When it comes to Hillary Clinton's private e-mail server, many Democrats have kept their mouths shut. Many, but not all.
Over the weekend, Secretary of Housing and Urban Development Julian Castro defended Clinton’s use of a private server to house her work e-mails as secretary of state, calling criticism over how she handled the situation “a witch hunt.”
Allow us to translate: “I’d be a great attack dog for you as your vice president, Hillary.”
Castro is already likely on (or on top of) Clinton’s veep list, which -- wink, wink -- doesn't exist. Castro has a resume that seems tailor-made for higher office in 2016: He’s a former San Antonio mayor, a Harvard Law grad, was named in 2010 to Time Magazine’s “40 under 40” American political leaders and has the Hispanic pedigree that might round out a Democratic ticket nicely. (Fun fact: He doesn't speak Spanish.) His twin brother, Joaquin, is a congressman from Texas. Obama even made a joke about the twins during April’s White House Correspondents' Association dinner.
Still, defending Clinton’s intensely private use of her public e-mail account is no easy matter.
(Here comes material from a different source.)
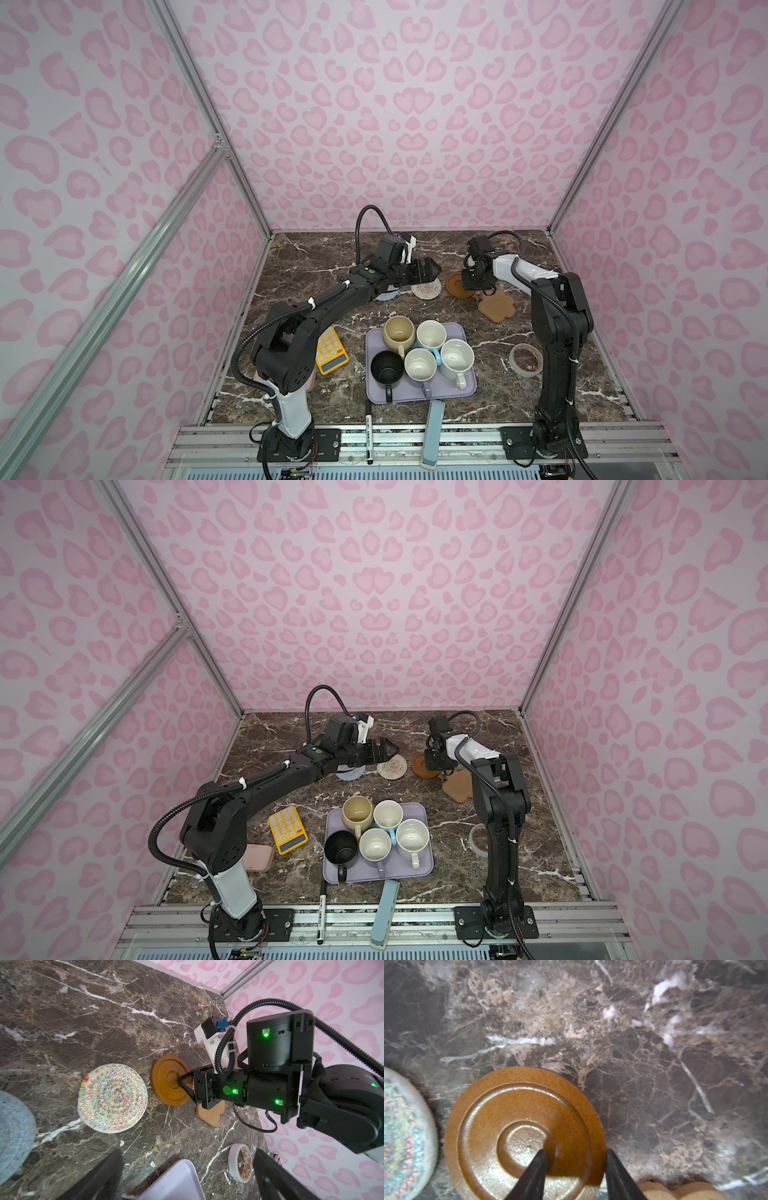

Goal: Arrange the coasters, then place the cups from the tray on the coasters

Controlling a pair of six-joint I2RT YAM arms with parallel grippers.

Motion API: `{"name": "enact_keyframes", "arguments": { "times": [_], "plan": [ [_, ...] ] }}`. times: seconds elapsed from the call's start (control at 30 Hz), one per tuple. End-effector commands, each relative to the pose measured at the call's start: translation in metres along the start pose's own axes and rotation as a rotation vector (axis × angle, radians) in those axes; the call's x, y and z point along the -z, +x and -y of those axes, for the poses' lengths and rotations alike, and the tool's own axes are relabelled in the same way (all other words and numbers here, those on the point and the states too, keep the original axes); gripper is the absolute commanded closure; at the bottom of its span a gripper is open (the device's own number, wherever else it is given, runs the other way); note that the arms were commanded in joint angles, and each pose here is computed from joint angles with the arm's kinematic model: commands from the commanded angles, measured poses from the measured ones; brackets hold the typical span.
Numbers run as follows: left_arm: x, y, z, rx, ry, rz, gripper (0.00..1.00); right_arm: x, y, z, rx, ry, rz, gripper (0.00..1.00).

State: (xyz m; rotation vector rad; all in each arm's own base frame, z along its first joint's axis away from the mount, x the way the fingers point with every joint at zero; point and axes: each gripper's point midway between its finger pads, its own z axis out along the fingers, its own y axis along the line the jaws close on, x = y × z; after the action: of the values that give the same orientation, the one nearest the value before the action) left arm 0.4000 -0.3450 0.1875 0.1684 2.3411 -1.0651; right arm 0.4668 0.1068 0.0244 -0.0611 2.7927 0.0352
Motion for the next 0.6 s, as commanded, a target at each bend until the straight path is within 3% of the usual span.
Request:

Party leaders such as Barack Obama (he's the president as you might have heard) and Senate Minority Leader Harry Reid (Nev.) haven’t jumped to support her, even as Clinton calls on the State Department to release 55,000 pages of her e-mails as soon as possible.
Of particular interest in those e-mails to congressional Republicans: Nine-hundred pages released Friday that show she received sensitive material on her questionably secure private server during the 2012 attacks on two U.S. compounds in Benghazi, Libya, that killed four Americans, including U.S. Ambassador Chris Stevens.
On Sunday, Castro used the Benghazi investigation to try to turn the tables and point the finger at Republicans. He aimed to cast South Carolina Republican Rep. Trey Gowdy, who is leading an investigation into how the Obama administration handled Benghazi, as a boogeyman. “This thing has been studied to death by Republicans and Democrats,” Castro said. “… And Congressman Gowdy, who is leading this, is very intentionally trying to manipulate this witch hunt to play politics.”
Polling shows Democrats -- not surprisingly -- agree with Castro: In early March, as criticism reached a crescendo for Clinton’s handling of her e-mails, her favorability in a Gallup Poll was at 79 percent among likely Democratic voters, higher than last year.
Castro may be onto something by trying to tie Clinton’s larger e-mail problem to Benghazi. He joins others in his party, such as Rep. Elijah Cummings (Md.), the ranking Democrat on the Benghazi committee, in crying foul for Clinton. “Unfortunately, it appears that the Select Committee on Benghazi has now become a taxpayer-funded effort to damage Hillary Clinton’s campaign for president,” Cummings said.
But Castro’s attempt to turn voters’ attention to Gowdy could prove difficult: A June 2014 Gallup Poll as Republicans launched yet another investigation into the incident found a majority of voters -- especially independents -- aren’t paying much attention to the scandal anymore.
So overall, how did Castro do as his first tryout as veep? He got a few headlines, and he certainly didn’t create any more trouble for Clinton on the issue. Maybe that’s all she can ask for in a vice president.